**Work task**
Supply the number of lines below containing "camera", nothing else.

++++++++

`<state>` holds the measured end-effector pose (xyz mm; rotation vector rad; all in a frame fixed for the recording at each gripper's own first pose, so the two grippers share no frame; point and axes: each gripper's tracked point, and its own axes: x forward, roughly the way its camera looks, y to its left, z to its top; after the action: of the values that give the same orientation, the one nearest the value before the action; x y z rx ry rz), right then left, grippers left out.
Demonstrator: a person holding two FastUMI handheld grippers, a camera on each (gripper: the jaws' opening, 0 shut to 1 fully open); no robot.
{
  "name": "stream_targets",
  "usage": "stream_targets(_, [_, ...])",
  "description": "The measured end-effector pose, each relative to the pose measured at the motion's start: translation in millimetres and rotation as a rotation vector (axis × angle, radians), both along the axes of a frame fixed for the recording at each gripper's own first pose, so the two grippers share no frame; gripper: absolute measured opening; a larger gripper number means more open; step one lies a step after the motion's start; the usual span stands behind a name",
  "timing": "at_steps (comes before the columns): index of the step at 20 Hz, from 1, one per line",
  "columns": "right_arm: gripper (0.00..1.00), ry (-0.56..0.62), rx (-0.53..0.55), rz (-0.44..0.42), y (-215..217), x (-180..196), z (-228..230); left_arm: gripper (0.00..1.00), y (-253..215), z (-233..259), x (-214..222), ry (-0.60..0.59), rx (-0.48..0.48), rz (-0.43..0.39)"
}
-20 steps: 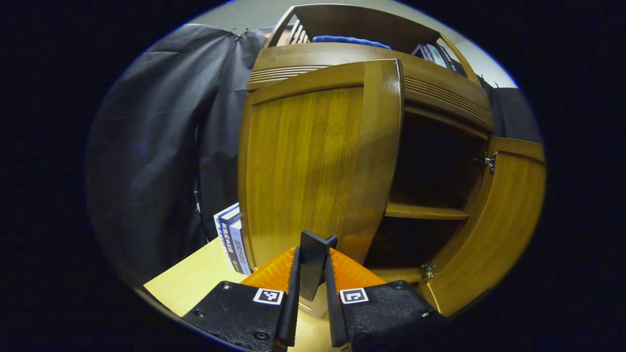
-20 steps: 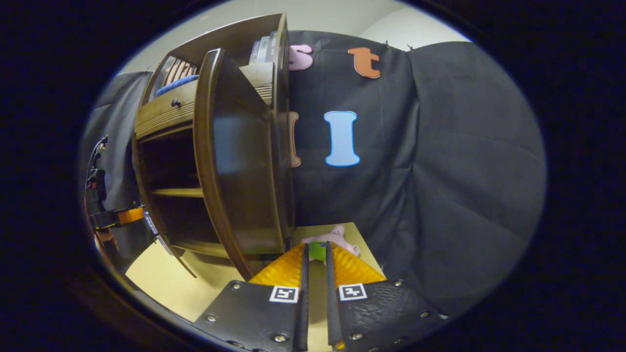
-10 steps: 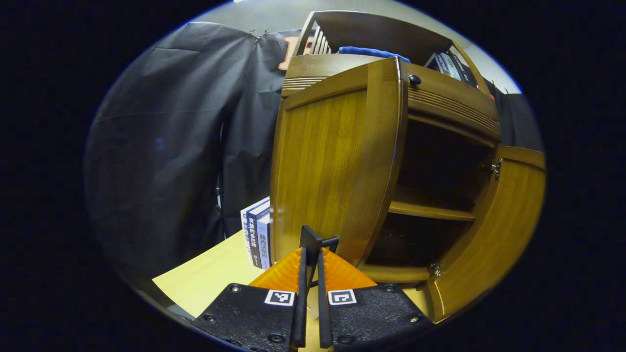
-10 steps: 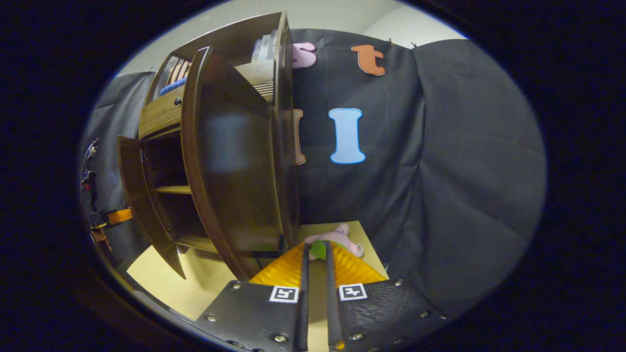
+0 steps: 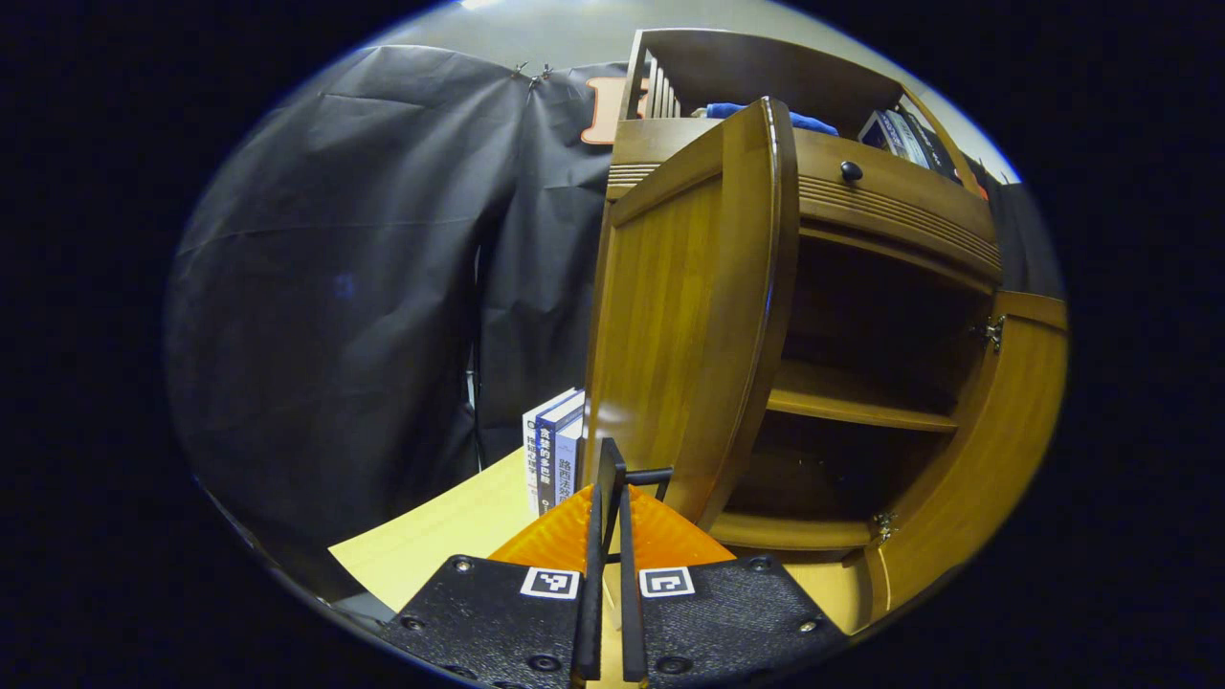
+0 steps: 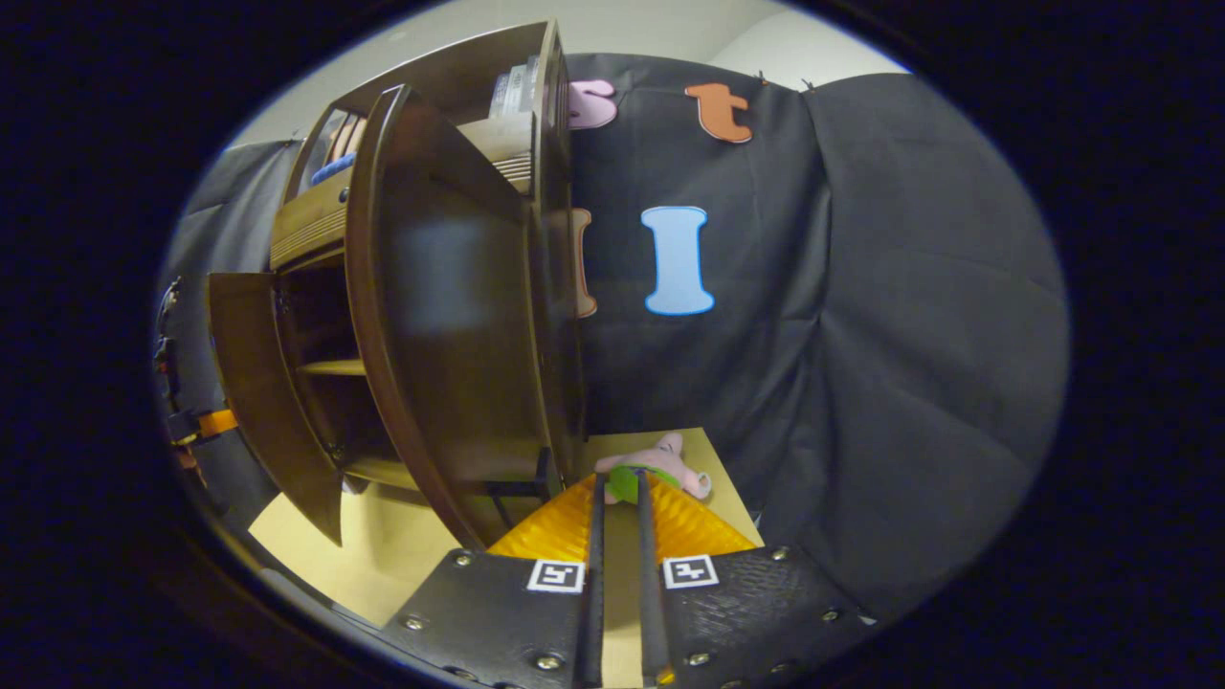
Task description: Open the right door of the double-door shoe cabinet with the right hand, and open the left door with the left hand.
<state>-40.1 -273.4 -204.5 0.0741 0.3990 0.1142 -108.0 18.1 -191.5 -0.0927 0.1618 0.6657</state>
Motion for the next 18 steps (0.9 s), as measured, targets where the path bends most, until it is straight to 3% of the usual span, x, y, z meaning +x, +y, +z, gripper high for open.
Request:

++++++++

**Response to this exercise**
2